### Exercise prompt
Write out again, exactly, the lines below starting at the one with "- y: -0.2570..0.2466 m" and ending at the one with "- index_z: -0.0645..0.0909".

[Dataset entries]
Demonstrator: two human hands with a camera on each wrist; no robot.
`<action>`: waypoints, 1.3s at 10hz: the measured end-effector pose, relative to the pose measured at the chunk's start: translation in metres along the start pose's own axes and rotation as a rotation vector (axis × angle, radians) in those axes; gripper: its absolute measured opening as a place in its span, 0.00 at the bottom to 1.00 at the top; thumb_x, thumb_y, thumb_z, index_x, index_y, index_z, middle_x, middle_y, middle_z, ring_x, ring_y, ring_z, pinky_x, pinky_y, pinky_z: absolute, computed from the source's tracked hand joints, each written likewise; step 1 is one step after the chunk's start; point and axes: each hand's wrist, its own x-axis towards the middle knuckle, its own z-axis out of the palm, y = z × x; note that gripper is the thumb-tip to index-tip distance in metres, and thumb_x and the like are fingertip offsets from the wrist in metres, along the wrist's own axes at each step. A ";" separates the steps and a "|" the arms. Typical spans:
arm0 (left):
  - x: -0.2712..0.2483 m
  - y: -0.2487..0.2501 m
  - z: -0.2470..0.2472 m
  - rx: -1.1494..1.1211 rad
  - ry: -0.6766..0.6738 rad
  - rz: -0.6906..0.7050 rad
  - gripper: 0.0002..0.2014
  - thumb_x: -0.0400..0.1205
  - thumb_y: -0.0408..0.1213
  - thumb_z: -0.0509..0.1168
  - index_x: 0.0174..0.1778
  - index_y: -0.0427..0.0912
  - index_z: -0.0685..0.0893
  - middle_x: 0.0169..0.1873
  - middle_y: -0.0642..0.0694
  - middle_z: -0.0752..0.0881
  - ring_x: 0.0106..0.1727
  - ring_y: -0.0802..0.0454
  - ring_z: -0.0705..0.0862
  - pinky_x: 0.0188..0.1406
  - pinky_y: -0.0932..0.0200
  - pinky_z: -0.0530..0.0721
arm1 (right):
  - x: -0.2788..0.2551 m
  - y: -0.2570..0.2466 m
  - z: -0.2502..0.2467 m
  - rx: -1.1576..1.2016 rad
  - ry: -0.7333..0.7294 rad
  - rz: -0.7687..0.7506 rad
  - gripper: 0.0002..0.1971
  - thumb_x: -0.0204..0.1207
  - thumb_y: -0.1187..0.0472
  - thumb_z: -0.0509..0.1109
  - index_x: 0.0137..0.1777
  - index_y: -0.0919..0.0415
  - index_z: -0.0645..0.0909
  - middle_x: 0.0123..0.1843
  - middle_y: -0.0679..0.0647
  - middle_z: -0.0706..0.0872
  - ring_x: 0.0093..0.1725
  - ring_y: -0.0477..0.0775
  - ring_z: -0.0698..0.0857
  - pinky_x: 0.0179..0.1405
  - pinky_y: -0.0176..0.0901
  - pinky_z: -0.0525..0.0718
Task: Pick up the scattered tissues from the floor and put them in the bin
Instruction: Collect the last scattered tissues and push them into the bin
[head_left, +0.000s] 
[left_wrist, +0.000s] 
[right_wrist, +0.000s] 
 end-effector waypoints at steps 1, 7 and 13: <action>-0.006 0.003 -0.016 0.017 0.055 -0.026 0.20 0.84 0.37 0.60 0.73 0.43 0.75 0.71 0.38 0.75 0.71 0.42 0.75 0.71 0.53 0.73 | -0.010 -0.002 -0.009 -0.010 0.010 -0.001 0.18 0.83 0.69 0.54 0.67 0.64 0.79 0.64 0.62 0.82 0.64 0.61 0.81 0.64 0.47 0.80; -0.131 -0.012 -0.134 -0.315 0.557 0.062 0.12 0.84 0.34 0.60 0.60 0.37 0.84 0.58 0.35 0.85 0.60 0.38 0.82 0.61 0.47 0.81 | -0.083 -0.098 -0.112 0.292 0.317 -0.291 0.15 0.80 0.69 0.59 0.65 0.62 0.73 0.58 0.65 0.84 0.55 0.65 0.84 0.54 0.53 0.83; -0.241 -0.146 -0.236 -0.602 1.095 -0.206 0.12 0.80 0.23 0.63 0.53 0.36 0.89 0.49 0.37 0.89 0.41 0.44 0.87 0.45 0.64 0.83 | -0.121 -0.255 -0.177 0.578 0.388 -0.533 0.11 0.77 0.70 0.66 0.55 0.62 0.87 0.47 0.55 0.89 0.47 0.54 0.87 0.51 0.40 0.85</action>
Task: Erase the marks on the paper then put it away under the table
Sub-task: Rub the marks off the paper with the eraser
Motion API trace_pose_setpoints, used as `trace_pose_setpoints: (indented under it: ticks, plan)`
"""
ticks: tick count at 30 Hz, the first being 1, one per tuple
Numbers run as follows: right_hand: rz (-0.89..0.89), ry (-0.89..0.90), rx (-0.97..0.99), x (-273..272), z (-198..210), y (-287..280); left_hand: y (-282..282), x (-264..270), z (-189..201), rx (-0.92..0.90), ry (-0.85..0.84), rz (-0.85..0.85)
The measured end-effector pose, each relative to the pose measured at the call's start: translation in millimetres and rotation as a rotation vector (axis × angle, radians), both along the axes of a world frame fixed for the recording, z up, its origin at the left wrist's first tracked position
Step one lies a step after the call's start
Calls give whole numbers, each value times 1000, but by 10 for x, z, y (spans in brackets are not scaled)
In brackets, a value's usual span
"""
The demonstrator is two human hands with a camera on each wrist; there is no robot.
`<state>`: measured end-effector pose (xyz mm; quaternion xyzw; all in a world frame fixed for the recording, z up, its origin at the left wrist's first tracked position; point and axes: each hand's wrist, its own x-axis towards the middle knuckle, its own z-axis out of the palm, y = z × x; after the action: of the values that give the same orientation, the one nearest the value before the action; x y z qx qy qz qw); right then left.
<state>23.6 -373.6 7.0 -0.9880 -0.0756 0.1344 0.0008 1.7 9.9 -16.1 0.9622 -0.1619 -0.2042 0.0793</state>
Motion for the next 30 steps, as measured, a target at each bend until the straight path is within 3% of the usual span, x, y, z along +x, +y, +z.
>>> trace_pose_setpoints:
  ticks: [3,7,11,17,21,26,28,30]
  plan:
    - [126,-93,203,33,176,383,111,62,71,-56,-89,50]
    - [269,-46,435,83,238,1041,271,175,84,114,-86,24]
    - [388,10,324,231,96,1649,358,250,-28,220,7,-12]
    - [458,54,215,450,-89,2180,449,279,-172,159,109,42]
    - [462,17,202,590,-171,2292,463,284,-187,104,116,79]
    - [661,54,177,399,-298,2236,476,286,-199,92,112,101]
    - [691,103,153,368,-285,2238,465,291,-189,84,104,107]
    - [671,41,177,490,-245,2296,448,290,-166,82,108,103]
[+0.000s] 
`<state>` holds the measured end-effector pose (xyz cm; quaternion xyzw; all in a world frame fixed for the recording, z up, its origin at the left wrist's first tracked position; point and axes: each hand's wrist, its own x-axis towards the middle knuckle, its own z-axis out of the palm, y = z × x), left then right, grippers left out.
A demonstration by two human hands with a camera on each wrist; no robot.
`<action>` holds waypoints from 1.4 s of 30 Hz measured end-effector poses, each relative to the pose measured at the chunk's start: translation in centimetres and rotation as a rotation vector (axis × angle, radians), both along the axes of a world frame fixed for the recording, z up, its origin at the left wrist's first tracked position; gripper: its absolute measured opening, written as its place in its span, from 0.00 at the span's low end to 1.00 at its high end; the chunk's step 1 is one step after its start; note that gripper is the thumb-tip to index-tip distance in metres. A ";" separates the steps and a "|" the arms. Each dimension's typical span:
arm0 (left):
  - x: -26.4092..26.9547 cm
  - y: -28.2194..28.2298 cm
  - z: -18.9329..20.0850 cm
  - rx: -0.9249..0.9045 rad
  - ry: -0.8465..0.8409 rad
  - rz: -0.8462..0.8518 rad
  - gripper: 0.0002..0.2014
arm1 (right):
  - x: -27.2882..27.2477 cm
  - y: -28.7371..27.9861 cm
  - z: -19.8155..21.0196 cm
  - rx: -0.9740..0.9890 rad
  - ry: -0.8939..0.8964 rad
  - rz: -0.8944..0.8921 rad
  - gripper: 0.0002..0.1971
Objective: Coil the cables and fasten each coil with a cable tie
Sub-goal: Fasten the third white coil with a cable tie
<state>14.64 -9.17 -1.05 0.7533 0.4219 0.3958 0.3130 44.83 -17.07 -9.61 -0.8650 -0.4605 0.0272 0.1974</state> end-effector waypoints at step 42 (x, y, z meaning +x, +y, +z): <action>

### Solution to the problem
  - y: -0.2570..0.2466 m
  - z: -0.2502..0.2467 m
  - rx: -1.1576..1.2016 rad
  - ry: -0.7333..0.7294 rad
  - rz: -0.7687..0.7506 rad
  - gripper: 0.0002..0.1971
  - thumb_x: -0.0204..0.1207
  - thumb_y: -0.1187..0.0472
  - thumb_z: -0.0509..0.1109
  - index_x: 0.0137..0.1777
  - index_y: -0.0919..0.0415
  - index_z: -0.0645..0.0909

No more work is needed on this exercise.